On the publication of his book, The Enigmatic Sailor (2003), Sir Michael Howard CH, sometime Chichele Professor of the History of War at Oxford University, wrote: “It provides a vivid picture of a little known aspect of the Second World War – much is known about the acquisition of enemy intelligence through Ultra at Bletchley Park, but very little has been published about its use especially at the sharp end at sea. You have done us all a service by providing so fascinating and tenable an account.”

Peacock was called up to join the Royal Navy in April 1942 and served as a radio operator on East Coast convoys from August 1942 to June 1943. He found it was not difficult to grasp the essentials of radio communication and to learn how to search for wavelengths.
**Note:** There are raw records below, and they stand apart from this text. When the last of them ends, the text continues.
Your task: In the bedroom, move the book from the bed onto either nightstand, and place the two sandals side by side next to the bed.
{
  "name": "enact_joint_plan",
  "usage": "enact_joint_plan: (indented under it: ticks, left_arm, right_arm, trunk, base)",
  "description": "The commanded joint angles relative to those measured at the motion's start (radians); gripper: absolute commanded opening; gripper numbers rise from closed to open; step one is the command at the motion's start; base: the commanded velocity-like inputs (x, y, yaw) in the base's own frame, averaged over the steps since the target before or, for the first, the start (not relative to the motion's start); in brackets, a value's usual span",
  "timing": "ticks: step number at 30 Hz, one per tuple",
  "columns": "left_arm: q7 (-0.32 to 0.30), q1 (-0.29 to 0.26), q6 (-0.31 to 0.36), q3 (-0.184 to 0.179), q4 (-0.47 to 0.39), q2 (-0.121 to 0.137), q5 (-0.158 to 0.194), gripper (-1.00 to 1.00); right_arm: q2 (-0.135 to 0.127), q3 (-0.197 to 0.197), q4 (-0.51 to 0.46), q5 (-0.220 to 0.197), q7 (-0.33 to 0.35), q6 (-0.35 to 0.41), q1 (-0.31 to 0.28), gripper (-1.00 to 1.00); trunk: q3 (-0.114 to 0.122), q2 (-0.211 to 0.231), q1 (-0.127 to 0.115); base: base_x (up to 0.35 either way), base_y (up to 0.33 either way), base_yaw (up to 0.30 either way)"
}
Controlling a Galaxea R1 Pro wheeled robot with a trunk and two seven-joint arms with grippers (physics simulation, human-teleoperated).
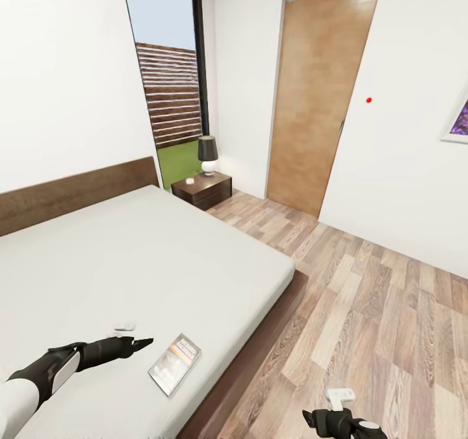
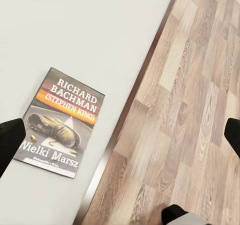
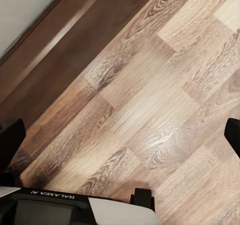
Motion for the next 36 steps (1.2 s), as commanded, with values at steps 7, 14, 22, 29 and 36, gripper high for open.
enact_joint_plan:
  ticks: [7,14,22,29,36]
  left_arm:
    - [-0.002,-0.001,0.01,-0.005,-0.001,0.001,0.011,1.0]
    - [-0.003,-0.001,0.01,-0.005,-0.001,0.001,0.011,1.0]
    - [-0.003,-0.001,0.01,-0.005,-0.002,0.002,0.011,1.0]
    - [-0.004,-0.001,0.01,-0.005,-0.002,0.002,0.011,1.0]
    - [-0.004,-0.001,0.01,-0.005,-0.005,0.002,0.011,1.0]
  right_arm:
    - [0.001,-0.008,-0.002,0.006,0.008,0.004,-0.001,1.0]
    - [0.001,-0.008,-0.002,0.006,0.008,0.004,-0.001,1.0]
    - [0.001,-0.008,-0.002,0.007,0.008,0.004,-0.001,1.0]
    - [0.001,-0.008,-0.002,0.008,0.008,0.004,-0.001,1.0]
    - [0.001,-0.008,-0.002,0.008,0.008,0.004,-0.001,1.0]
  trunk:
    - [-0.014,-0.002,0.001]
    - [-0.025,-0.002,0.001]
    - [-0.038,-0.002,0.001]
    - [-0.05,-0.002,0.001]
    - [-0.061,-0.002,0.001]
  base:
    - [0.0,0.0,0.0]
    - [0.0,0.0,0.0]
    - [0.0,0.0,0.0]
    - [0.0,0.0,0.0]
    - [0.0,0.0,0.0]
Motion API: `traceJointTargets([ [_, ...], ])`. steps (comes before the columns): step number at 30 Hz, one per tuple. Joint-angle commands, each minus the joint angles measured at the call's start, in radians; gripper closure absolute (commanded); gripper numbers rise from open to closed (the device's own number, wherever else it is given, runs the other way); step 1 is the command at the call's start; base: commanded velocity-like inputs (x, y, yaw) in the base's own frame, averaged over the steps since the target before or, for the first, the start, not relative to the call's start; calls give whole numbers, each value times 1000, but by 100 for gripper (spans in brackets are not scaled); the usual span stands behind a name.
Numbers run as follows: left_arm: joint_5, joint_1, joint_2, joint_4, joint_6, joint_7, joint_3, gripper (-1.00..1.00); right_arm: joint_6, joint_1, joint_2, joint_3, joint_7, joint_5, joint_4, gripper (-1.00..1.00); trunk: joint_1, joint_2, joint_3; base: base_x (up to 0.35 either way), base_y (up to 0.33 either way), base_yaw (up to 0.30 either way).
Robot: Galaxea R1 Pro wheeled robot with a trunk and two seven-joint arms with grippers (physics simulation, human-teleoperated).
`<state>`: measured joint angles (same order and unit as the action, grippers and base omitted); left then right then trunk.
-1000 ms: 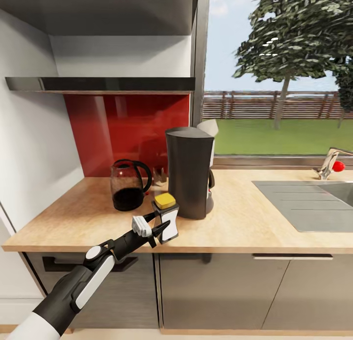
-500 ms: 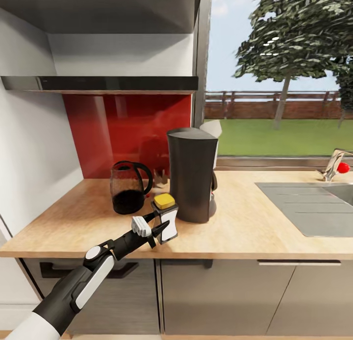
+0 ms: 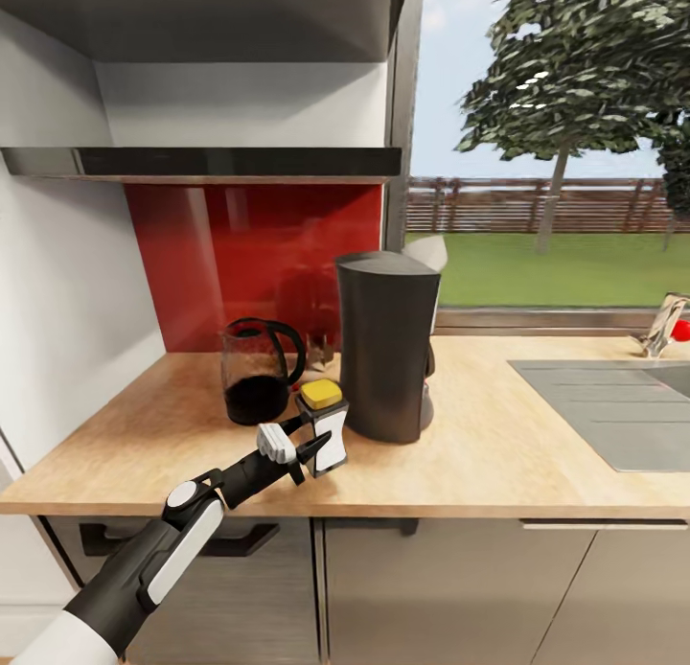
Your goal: Set up a coffee station on the kitchen countertop: keep the coffee maker on the countertop, move the bottle of coffee from the kitchen shelf to the counter next to the coffee maker, place a paper coffee filter on top of the coffee maker, put the saucer next to the coffee maker with the coffee cup on the saucer, and place the electric kettle next to the coffee maker.
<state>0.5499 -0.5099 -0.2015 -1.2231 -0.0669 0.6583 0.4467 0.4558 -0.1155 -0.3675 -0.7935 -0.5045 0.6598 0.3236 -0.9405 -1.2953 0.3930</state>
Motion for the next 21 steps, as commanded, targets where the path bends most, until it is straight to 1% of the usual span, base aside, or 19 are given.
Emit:
traceJointTargets([
  [1,4,-1,-1,1,-5,1,3,100,3,-1,-1,-7,-3,11,0,-100,0,-1,1,49,35,0],
  [6,4,-2,-1,0,-5,1,3,100,3,-1,-1,-7,-3,11,0,-100,0,-1,1,129,8,0],
  [14,4,-2,-1,-5,-5,1,3,100,3,-1,-1,-7,-3,11,0,-100,0,-1,1,19,1,0],
  [20,4,-1,-1,-7,-5,1,3,100,3,-1,-1,-7,-5,11,0,-100,-23,-43,20,0,0,0],
  [21,4,-2,-1,-7,-5,1,3,100,3,-1,-1,-7,-5,11,0,-100,-23,-43,20,0,0,0],
])
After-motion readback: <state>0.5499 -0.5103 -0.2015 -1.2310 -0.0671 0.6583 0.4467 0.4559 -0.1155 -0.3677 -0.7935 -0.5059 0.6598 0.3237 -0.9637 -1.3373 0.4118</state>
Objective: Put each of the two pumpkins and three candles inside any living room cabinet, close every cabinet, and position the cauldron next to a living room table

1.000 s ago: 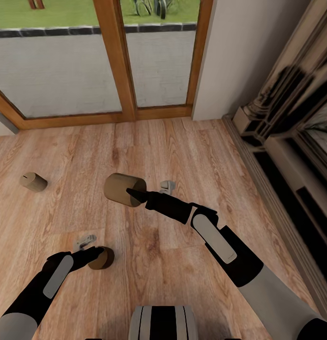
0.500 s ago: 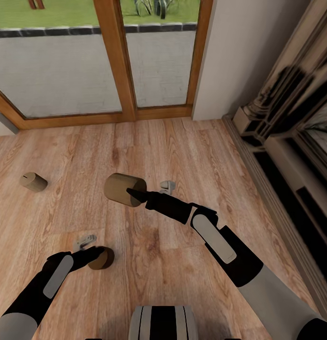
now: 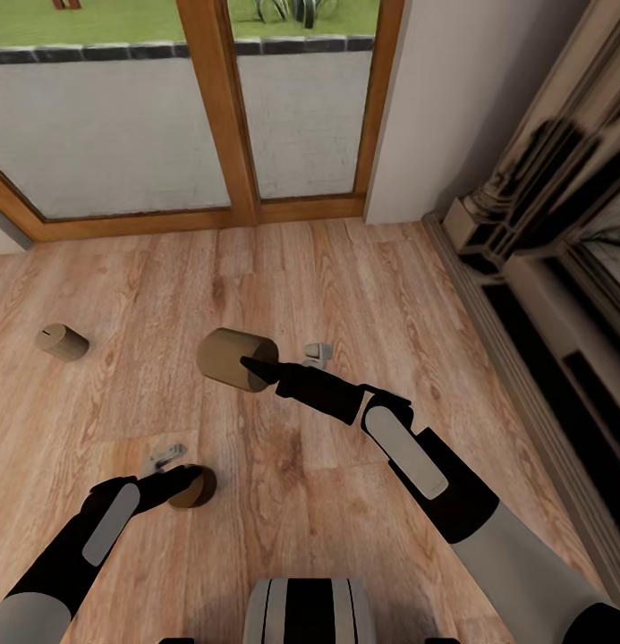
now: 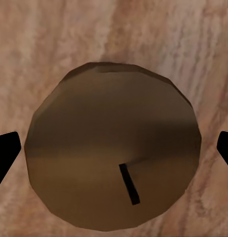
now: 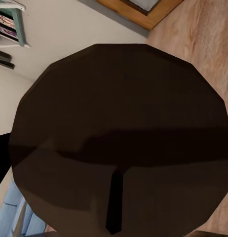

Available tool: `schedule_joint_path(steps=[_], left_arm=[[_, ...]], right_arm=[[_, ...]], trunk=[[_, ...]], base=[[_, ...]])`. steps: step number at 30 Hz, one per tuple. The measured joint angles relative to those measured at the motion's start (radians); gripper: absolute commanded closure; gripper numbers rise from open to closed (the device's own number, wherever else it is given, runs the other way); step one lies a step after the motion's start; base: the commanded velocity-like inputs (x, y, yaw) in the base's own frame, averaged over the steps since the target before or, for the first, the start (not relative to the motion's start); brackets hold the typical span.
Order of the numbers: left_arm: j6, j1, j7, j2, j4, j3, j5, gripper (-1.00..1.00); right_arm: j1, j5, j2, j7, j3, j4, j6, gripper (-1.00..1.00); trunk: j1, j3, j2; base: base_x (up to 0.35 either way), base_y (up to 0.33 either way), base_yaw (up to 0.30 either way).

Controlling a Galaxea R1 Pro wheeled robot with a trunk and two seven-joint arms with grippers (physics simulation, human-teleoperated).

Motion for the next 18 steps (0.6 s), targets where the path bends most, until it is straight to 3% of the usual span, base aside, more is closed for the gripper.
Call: schedule_joint_path(steps=[15,18], left_arm=[[0.0,0.0,0.0,0.0,0.006,0.0,0.0,-1.0],[-0.002,-0.001,-0.001,0.0,0.005,0.0,0.014,-1.0]], right_arm=[[0.0,0.0,0.001,0.0,0.0,0.0,0.0,1.0],[0.0,-0.002,0.001,0.0,0.0,0.0,0.0,1.0]], trunk=[[0.001,-0.012,-0.001],[0.001,-0.015,-0.001]], base=[[0.0,0.0,0.0],[0.0,0.0,0.0]])
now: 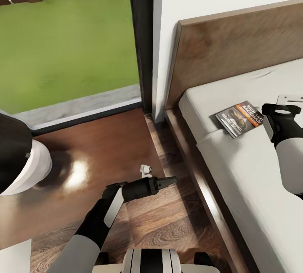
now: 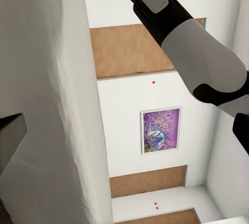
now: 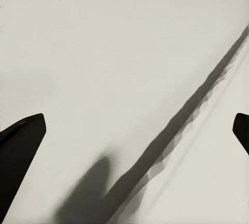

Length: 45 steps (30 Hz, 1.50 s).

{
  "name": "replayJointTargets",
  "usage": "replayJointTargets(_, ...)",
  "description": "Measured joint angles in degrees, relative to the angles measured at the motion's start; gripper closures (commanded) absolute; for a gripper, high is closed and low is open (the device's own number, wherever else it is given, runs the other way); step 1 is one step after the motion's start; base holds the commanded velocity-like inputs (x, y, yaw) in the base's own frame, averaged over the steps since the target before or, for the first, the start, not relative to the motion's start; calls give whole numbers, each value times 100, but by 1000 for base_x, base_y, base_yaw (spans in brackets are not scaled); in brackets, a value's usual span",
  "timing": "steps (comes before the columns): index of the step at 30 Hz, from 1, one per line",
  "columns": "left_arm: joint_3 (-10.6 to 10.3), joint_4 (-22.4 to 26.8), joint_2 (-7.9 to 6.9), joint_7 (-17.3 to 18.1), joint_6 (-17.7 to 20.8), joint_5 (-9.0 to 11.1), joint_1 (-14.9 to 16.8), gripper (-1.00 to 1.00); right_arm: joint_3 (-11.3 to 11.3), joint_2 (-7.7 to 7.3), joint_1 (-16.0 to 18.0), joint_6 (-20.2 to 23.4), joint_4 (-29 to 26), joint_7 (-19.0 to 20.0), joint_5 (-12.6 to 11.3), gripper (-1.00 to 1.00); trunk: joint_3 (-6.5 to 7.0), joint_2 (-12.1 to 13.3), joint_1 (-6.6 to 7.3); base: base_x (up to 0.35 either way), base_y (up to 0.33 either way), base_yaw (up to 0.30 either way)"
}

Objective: In the bedroom, move the book from the bed onto either nightstand, and place the two sandals side by side next to the bed.

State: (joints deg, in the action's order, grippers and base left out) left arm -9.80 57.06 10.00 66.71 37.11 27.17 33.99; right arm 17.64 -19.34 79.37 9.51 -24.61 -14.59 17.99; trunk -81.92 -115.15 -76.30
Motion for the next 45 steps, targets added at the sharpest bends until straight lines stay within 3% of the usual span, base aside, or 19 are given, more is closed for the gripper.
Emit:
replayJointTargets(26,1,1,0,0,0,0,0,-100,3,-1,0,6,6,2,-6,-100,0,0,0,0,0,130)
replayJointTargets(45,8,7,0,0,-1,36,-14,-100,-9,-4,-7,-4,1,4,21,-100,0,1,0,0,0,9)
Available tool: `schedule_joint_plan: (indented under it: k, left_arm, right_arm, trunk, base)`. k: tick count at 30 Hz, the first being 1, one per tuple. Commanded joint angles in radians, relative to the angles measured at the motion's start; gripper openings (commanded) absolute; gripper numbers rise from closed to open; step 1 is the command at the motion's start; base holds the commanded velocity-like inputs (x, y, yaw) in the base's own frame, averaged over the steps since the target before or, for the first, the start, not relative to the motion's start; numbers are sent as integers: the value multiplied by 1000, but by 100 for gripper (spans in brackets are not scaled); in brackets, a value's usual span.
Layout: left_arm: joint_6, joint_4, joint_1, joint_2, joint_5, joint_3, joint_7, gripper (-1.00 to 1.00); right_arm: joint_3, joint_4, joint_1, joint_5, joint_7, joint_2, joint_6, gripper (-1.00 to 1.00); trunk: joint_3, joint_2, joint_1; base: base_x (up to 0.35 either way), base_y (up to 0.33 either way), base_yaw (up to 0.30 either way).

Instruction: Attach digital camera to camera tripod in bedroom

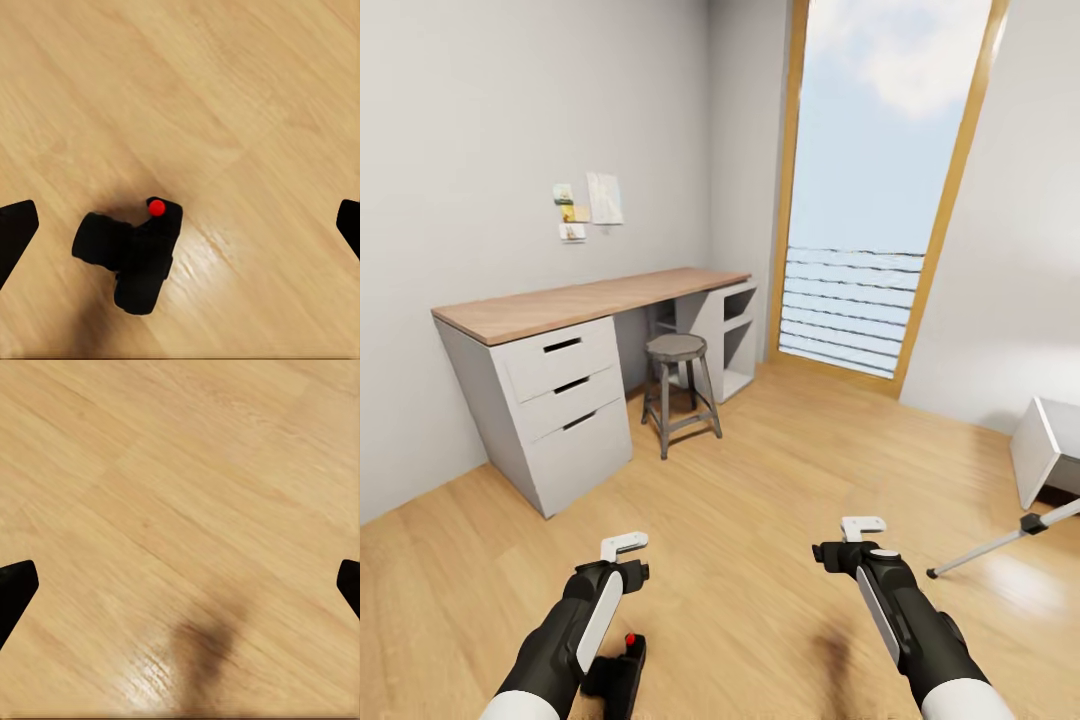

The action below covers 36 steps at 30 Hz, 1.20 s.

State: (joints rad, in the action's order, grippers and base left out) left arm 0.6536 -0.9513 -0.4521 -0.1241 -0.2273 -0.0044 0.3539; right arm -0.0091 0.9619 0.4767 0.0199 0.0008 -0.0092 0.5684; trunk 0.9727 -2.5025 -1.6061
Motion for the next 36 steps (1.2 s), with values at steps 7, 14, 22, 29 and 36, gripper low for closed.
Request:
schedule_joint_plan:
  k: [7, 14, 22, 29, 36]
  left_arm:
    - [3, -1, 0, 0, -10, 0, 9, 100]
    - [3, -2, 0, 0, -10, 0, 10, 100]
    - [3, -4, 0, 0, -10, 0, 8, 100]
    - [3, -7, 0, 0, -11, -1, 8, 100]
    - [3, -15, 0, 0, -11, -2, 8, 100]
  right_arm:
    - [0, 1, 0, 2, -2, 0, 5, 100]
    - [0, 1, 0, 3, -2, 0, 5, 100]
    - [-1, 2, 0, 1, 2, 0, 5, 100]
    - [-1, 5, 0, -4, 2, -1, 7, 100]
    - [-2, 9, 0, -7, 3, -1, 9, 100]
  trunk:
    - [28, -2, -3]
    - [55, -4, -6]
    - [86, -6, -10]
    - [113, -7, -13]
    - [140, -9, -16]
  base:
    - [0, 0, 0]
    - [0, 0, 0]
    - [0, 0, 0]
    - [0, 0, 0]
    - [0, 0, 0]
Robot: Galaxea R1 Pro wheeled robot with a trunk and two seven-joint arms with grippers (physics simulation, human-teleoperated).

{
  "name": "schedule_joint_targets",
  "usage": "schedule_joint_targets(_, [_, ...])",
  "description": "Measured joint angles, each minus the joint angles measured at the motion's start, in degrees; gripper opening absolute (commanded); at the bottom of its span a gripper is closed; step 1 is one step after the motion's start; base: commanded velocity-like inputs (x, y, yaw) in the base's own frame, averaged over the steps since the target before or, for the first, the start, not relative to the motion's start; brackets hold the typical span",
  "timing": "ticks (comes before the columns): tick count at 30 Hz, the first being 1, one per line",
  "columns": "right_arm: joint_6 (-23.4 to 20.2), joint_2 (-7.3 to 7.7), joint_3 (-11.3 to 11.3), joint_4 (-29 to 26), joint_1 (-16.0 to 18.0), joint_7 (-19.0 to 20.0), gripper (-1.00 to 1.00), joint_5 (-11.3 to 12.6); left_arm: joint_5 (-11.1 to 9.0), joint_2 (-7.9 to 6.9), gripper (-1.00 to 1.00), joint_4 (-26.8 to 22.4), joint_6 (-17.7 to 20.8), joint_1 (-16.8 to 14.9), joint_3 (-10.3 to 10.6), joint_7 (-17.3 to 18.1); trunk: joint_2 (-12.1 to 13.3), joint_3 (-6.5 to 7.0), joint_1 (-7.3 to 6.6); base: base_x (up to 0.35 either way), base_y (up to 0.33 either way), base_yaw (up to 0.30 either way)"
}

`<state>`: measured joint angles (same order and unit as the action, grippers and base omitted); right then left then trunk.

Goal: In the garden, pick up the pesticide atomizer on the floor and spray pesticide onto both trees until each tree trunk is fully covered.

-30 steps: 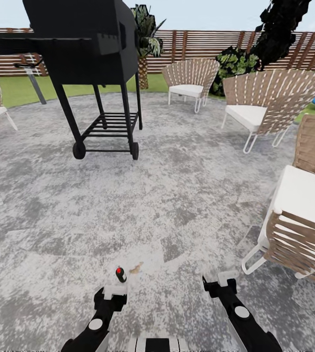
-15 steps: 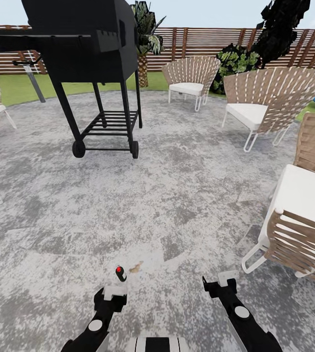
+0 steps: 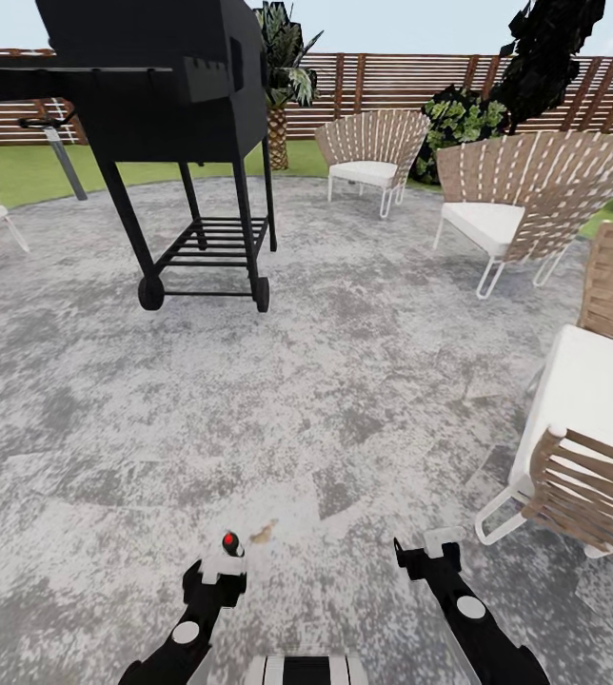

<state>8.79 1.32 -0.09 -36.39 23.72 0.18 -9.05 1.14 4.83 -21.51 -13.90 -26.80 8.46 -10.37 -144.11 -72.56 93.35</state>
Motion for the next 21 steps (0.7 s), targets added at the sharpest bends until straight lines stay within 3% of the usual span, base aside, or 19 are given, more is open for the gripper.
schedule_joint_targets(21, [0.0,0.0,0.0,-0.06,0.01,0.0,1.0,0.03,0.0,-0.06,1.0,-0.08,0.0,0.0,0.15,-0.25,0.0,0.0,0.0,0.102,0.0,0.0])
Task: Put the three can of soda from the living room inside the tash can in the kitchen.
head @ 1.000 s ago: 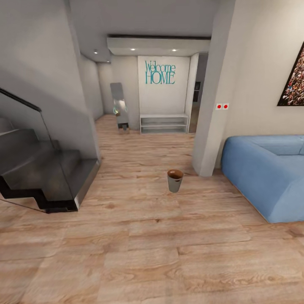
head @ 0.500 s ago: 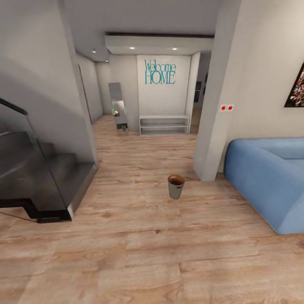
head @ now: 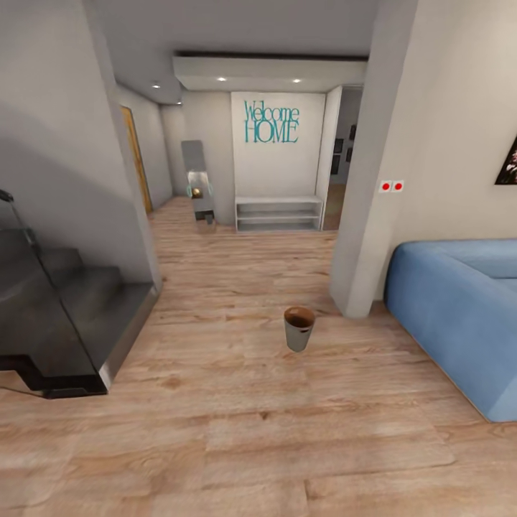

However, the problem was that he had been taught literary German, not naval slang. But, as he was to do for half a century as an economist, he quickly mastered the unfamiliar.

One of Peacock’s ships, HMS Woolston, had a reputation for pitching and rolling sufficient to make even the most hardened sailor seasick. As compensation for this, ordinary seamen were paid an extra sixpence per day as “hard-lying money”. The young Peacock was outraged that Lady Astor, MP for Plymouth, considered this to be over-generous and tried in the House of Commons to have it stopped. Characteristically sharp, Peacock commented acidly, “Lady Astor based her case on her experience of having once spent a week before World War II on a destroyer in the South China Seas, but not, so far as is known, on the lower deck."

In 1954, when he edited Income Redistribution and Social Policy, the book which really established him as an economist, Peacock showed he had not forgotten the lessons of the lower deck.

Years later Peacock was asked by the UN to head an economic mission to Russia and whilst there received “a large envelope containing an impressive certificate signed by the chairman of the Soviet Committee on war veterans commending my war service". The British government later sent him a letter enclosing the Soviet medal. It came with “a stern message from the British Ministry of Defence. I was never to wear it alongside British decorations on official occasions!’’

At the end of the war, he received a letter of congratulation from the director of Naval Intelligence at the Admiralty, on his award of a DSC. The citation read: “For skill, resourcefulness and determination on special service with the Home Fleet."